US natural products retailer Vitamin Shoppe has reported a fall in comparable store sales for the last quarter. But the company says that its ‘reinvention strategy’ – which includes the development of a new store strategy and major investment in online – remains on track.
Vitamin Shoppe reported that overall comps (in three months ending on December 31 2016) were 2.2% down on the previous year, and retail comps were down 1.8%. Total net sales however, at USD 304.9 million, were up 3.9% over the same period.
Commenting on the quarter’s results, Colin Watts, chief executive officer of the Vitamin Shoppe said: “Our top line growth is not yet where we want it to be as fourth quarter comparable sales were disappointing, but generally in line with our expectations.

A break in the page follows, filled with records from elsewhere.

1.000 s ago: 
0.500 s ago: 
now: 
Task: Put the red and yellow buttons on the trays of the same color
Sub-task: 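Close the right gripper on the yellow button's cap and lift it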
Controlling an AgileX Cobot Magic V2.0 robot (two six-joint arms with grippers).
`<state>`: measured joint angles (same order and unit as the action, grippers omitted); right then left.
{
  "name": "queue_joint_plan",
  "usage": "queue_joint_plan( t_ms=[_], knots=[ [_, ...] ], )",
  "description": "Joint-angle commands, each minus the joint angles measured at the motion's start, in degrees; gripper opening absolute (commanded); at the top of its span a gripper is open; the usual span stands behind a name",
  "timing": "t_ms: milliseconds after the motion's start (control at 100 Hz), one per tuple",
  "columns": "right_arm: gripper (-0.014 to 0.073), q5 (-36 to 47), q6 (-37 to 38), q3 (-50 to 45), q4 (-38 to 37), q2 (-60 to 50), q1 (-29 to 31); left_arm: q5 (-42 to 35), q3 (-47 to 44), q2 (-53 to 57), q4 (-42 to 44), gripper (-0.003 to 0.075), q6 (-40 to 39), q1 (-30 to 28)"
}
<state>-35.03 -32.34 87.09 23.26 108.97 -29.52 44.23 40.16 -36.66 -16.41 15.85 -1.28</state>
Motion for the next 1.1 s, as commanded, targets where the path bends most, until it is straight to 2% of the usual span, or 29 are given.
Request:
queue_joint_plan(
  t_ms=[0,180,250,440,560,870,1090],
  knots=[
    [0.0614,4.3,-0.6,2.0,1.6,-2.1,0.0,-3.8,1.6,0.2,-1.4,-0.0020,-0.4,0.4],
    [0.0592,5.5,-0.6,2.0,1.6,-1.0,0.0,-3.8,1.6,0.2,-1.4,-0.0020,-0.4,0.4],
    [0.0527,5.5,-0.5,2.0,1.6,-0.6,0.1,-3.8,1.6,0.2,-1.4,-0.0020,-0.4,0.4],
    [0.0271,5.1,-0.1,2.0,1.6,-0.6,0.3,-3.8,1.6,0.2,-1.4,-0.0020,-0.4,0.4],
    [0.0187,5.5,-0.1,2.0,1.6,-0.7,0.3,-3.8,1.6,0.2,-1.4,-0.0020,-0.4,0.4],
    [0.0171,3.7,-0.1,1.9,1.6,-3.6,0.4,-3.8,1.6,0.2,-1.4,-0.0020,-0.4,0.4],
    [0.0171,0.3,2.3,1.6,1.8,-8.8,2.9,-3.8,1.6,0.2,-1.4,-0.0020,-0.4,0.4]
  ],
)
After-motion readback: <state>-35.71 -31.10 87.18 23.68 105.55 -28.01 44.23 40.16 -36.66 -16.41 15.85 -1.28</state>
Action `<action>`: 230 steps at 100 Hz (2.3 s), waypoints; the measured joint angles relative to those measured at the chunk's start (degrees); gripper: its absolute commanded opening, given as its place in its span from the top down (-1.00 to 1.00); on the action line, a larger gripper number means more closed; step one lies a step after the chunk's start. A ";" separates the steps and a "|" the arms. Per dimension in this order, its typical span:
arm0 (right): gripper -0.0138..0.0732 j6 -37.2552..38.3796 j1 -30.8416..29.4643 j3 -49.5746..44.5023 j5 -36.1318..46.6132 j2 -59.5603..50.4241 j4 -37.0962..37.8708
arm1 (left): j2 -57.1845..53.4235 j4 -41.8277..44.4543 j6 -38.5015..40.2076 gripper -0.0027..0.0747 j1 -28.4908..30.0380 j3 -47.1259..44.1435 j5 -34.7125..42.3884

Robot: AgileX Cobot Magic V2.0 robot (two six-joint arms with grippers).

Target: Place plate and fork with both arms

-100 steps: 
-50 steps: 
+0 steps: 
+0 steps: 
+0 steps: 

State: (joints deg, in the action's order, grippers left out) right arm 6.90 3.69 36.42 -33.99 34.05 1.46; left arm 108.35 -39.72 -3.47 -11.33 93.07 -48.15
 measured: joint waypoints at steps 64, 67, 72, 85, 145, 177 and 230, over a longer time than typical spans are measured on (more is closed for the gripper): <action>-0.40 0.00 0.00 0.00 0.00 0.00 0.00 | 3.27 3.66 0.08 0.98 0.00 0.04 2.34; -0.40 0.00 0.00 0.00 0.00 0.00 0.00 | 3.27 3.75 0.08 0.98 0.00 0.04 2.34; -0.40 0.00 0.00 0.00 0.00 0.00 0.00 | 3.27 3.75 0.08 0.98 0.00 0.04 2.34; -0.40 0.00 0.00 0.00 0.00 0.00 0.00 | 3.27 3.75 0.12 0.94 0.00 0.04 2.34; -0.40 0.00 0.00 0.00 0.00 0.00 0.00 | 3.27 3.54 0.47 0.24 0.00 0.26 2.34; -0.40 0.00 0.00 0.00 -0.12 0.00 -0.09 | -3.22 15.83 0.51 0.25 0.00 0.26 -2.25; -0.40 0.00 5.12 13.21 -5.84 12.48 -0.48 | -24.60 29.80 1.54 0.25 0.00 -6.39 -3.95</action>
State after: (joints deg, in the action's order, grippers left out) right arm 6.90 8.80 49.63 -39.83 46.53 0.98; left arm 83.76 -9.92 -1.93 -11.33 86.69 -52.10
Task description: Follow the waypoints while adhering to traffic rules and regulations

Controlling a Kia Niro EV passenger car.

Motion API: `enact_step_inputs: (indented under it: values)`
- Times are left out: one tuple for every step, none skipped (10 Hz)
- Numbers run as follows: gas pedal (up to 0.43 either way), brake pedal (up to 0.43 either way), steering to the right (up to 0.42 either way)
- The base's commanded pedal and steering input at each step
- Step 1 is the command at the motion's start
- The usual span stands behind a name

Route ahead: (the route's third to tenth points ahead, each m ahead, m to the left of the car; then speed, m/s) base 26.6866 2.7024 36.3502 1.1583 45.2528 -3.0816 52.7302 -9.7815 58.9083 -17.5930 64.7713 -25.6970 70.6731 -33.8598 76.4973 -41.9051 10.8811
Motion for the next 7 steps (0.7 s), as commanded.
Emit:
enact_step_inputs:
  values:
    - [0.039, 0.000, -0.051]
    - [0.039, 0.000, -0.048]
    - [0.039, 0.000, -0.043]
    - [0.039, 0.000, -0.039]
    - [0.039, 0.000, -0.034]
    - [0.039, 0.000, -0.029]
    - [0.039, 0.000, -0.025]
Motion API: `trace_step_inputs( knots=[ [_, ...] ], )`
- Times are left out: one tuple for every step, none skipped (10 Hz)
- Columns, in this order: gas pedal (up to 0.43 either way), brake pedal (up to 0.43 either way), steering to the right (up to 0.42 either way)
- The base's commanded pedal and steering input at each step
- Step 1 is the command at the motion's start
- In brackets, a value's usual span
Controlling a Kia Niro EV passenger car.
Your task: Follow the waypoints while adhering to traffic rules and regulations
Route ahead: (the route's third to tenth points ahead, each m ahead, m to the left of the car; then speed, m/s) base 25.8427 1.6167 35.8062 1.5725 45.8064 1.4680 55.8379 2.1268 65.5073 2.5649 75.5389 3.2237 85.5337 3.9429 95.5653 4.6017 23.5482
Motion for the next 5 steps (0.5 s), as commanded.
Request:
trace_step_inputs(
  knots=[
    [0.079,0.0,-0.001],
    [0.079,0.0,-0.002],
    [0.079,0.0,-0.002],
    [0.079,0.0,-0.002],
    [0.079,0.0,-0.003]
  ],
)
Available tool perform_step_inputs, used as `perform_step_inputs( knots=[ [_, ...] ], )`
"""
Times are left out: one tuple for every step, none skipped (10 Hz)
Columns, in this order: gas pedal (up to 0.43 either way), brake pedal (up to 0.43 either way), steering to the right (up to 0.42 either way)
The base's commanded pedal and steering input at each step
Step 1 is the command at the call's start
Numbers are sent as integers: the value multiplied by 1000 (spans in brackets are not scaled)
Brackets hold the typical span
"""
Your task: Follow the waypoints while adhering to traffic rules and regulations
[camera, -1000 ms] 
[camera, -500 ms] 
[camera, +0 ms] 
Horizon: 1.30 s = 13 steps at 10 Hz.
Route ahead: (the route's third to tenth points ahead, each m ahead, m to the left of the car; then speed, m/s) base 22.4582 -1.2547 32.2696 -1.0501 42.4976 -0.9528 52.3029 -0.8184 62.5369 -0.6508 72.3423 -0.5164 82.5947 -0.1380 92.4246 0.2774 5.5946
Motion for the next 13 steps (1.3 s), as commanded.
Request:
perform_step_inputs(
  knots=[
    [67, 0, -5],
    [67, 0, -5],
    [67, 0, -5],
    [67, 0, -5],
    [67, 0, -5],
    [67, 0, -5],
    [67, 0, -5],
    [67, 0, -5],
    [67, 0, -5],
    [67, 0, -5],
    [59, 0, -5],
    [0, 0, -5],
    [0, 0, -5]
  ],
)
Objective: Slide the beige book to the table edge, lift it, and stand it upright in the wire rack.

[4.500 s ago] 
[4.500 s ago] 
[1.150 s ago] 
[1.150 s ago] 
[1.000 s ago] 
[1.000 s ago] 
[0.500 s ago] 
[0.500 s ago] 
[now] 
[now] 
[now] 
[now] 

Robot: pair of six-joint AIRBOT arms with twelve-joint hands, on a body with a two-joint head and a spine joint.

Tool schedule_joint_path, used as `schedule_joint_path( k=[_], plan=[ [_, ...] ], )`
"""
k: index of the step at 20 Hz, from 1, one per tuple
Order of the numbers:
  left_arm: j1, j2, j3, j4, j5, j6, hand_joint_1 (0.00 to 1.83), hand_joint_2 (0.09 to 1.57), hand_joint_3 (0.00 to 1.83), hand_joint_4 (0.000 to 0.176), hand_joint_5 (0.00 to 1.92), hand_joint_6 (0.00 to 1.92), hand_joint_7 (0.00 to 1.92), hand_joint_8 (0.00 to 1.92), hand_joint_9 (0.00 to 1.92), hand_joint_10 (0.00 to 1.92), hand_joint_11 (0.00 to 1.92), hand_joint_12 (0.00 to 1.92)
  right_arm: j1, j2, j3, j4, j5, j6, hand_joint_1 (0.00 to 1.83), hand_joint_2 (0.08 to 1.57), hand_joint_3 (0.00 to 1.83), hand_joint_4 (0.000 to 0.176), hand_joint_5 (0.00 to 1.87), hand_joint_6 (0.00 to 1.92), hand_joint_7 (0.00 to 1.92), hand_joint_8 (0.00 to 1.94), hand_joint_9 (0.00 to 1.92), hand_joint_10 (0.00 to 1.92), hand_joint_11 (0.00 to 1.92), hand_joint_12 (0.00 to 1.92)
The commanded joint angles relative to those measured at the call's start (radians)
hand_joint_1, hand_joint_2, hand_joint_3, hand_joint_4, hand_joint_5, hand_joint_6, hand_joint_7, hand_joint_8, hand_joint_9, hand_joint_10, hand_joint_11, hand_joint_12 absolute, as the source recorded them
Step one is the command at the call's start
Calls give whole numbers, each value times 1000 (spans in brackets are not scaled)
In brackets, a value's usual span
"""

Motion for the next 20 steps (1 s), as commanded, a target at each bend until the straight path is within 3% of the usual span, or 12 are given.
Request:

Although the external environment was more difficult than we planned coming into 2016, we made significant progress in rolling out initiatives tied to our reinvention strategy. While we are encouraged by the early results of these programs in 2016, we acknowledge that they will still take time to reach full scale.
“In addition to good progress on growth initiatives during the quarter, we were particularly pleased with accelerated progress in our cost reduction and margin enhancement initiatives, which are vital to building a stronger Return on Capital profile for our Company in 2017. We still have a ways to go to realize our full Reinvention vision, but we remain bullish about our long-term prospects for sustainable, profitable growth.”
Watts said that Vitamin Shoppe invested USD 9 million last year to drive its reinvention strategy, and that he expects to able to stabilize both top and bottom line results later this year. A major focus for the retailer has been improving customer experience, both in store and online. Online investment has included the national roll-out of a click and collect service, which now accounts for nearly 8% of the Vitamin Shoppe’s online transactions.